Recording with the fast-rising electronic musician wasn’t something the guitarist embraced immediately. “It wasn’t really my kind of thing at the time,” Krieger said of his expectations for the alliance. “Being a guitar player, I’m kind of anti-digital, but I was willing to try it. It sounded interesting, and it was. It was pretty cool. I wouldn’t mind doing it again.”
Manzarek hopes to make that happen. “We’ve talked to him about doing more stuff,” he said. “I was amazed. He’s a little pocket full of dynamite.”
Meanwhile, the legacy of the Doors’ original work continues, though Krieger said the band’s cache of previously unheard recordings “is kind of running dry.” He hopes to see a release of the London Fog tapes, the earliest live recordings of the band.
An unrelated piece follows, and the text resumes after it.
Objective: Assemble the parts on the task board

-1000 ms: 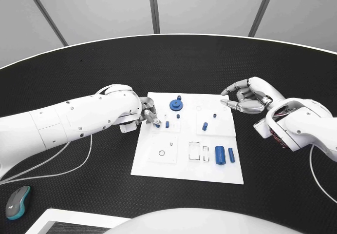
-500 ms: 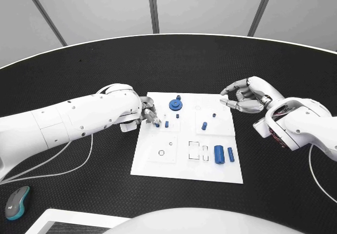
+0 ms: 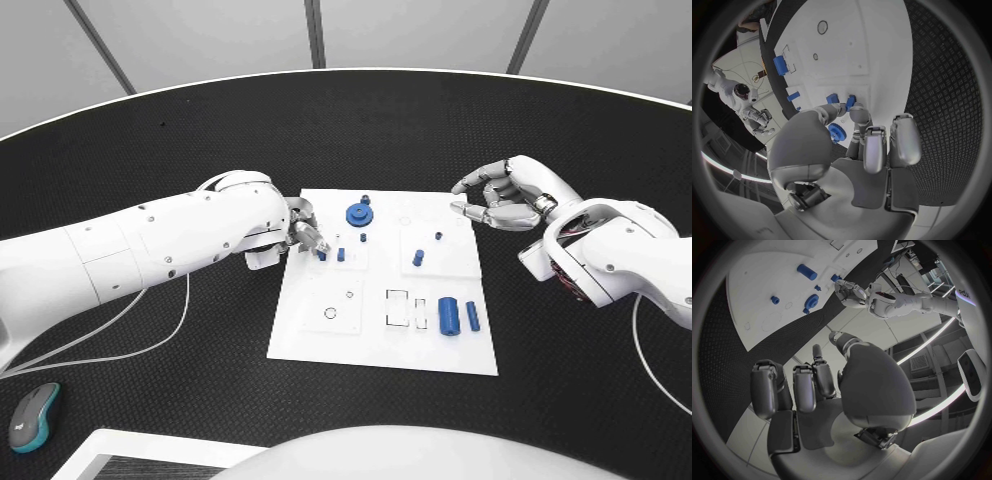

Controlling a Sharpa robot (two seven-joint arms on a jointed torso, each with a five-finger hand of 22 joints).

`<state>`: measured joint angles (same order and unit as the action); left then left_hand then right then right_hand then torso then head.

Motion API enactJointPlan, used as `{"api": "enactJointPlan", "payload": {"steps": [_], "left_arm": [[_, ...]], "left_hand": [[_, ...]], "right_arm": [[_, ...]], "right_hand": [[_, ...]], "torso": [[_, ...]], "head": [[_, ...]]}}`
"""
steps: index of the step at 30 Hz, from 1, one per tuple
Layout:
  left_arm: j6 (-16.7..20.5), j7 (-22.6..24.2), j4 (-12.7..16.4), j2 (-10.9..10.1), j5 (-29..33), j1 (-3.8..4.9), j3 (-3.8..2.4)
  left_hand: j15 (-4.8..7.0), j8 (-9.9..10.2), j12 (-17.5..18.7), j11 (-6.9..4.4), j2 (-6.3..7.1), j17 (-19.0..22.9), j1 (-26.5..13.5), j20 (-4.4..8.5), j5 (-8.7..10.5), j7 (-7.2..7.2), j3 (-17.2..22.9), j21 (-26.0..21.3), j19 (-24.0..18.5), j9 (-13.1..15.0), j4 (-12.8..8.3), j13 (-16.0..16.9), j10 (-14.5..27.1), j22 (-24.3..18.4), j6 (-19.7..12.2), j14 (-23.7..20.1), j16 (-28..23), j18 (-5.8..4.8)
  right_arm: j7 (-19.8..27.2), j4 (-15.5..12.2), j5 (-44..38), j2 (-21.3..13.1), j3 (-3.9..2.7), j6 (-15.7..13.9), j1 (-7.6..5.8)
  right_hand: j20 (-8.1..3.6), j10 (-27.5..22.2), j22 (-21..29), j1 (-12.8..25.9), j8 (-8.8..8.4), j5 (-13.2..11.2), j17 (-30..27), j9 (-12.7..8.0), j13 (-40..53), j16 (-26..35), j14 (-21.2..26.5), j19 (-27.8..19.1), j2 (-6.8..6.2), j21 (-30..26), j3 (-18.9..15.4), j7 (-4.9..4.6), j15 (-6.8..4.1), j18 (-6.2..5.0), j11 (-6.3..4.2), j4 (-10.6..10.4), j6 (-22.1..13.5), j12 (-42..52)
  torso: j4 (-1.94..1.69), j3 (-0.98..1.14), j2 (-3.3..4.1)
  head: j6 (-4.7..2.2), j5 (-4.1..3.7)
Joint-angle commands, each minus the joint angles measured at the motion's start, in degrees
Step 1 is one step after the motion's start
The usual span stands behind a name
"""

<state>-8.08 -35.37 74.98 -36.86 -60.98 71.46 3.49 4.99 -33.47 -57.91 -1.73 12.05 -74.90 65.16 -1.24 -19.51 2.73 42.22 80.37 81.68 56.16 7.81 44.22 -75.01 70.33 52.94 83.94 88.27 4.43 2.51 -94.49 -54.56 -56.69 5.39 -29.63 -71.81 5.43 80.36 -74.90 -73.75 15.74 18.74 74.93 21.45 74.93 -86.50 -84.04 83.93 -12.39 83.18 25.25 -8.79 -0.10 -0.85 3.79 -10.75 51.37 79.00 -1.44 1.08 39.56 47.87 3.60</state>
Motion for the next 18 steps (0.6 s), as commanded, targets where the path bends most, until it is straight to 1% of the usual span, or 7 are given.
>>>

A new remastered cut of the film documenting the Doors’ 1968 performance at the Hollywood Bowl is due this year, and Botnick told Rolling Stone the band plans to release every recording and outtake from the L.A. Woman sessions on a multi-disc set. This summer, Krieger and Manzarek will also perform classic Doors songs on tour in Europe, with possible U.S. dates.
The band’s presence emerges in other mysterious ways. Earlier this month, Morrison’s former house on Laurel Canyon was in the news after it was singed by a Hollywood serial arsonist (a suspect was captured soon after), and in November comedian Jimmy Fallon did a spot-on impersonation of the Lizard King on his late-night show performing the Reading Rainbow theme song.
“Dead on, man! I went, ‘What?! Look at that guy!'” said Manzarek with a laugh. The keyboardist has witnessed a lot of Morrison pretenders over the decades and is not easily impressed. “Fallon’s good. You’ve got to be mystical and sexual at the same time. That’s the hard thing.”